(INSTRUCTIONS TO FOLLOW): Return the lines of the data below, from the one containing "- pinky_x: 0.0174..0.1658" through the very last, exactly and with both ends included; no pictures.

(DATA EXTRACT):
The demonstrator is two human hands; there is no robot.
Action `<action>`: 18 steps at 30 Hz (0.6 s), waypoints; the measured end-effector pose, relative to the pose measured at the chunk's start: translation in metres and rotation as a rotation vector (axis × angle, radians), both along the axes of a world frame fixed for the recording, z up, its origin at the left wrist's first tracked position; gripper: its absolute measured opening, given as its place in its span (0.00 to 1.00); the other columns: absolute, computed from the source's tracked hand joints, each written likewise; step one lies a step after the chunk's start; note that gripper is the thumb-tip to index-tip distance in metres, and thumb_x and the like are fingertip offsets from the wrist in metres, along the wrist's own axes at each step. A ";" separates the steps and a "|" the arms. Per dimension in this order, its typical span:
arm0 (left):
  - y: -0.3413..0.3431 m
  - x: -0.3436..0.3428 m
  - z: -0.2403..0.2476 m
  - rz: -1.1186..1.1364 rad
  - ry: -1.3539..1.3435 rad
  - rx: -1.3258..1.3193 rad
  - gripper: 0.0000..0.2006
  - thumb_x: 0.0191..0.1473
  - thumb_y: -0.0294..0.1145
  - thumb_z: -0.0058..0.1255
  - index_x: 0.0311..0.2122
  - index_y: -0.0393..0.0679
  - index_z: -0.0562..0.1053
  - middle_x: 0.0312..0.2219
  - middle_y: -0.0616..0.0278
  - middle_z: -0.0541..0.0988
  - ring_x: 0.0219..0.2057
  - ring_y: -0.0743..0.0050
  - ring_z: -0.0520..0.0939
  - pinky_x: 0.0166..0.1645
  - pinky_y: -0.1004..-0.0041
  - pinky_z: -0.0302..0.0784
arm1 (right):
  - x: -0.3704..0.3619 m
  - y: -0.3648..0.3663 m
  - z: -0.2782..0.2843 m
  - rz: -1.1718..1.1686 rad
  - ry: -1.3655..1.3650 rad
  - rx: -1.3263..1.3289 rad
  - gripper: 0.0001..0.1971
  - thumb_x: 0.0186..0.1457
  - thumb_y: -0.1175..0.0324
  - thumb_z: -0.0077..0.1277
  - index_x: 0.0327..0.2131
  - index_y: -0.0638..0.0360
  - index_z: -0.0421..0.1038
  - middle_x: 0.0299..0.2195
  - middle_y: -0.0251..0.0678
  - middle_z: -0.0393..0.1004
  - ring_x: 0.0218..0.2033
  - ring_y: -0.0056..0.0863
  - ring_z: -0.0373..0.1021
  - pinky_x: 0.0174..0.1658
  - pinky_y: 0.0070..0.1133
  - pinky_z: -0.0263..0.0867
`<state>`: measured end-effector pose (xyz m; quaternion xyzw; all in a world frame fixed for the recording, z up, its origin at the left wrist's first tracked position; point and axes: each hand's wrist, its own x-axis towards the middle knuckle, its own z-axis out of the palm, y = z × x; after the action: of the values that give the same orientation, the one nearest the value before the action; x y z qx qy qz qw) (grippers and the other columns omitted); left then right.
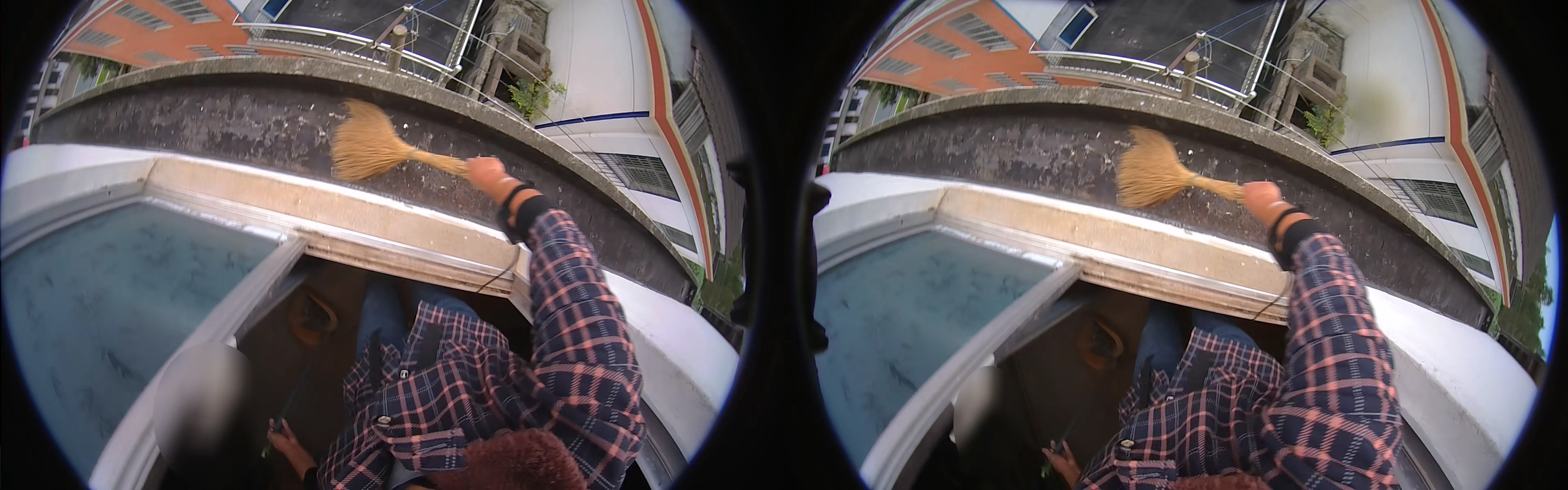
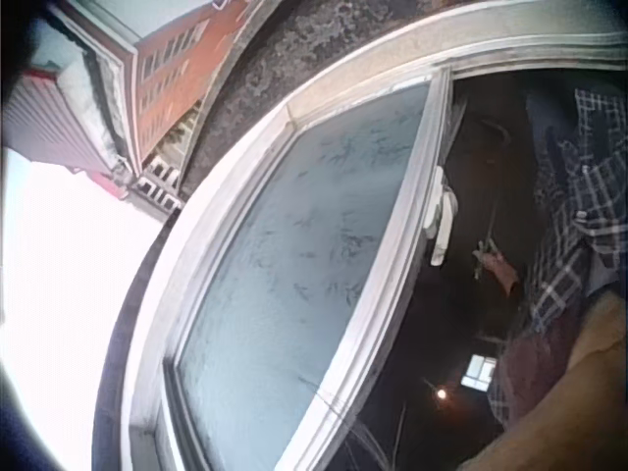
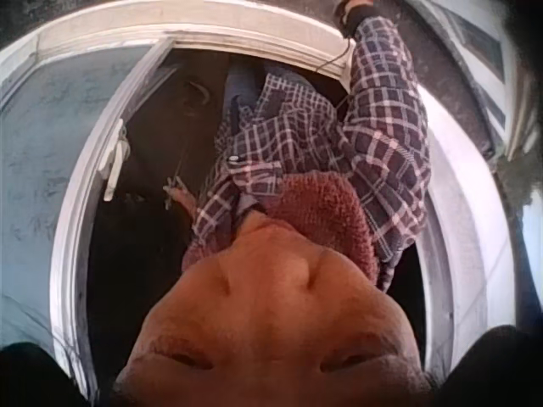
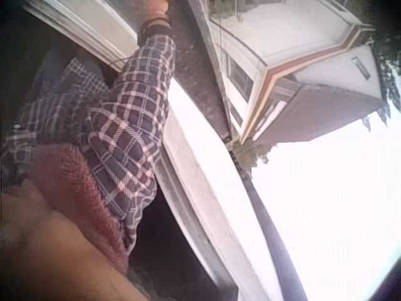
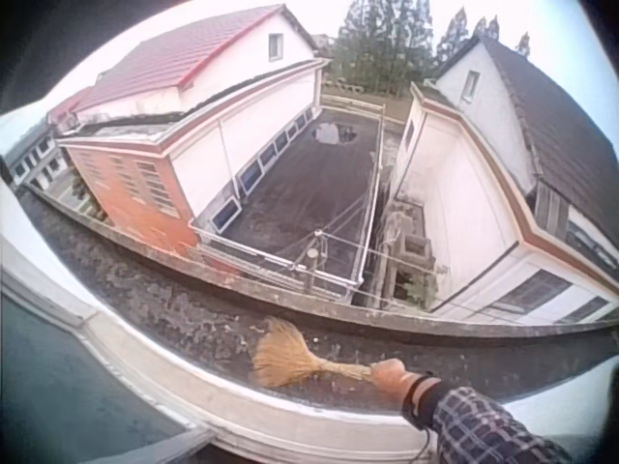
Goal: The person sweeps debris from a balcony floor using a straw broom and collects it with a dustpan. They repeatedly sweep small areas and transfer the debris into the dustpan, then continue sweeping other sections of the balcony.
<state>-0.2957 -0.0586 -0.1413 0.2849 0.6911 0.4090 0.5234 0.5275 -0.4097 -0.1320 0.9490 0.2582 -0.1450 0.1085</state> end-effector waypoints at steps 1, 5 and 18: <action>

(WRITTEN ANSWER):
  - pinky_x: 0.0174..0.1658
  - pinky_y: 0.0070..0.1133
  - pinky_z: -0.0263..0.0867
`<state>`: measured end-effector pose (xyz m; quaternion xyzw; all in a world frame fixed for the recording, z up, its origin at the left wrist's first tracked position; point and axes: each hand's wrist, its own x-axis towards the middle knuckle, its own z-axis out of the palm, y = z × x; after the action: of the values that give the same orientation, the one nearest the value before the action; x y z qx qy qz qw) (grippers and the other columns omitted); left then right.
Goal: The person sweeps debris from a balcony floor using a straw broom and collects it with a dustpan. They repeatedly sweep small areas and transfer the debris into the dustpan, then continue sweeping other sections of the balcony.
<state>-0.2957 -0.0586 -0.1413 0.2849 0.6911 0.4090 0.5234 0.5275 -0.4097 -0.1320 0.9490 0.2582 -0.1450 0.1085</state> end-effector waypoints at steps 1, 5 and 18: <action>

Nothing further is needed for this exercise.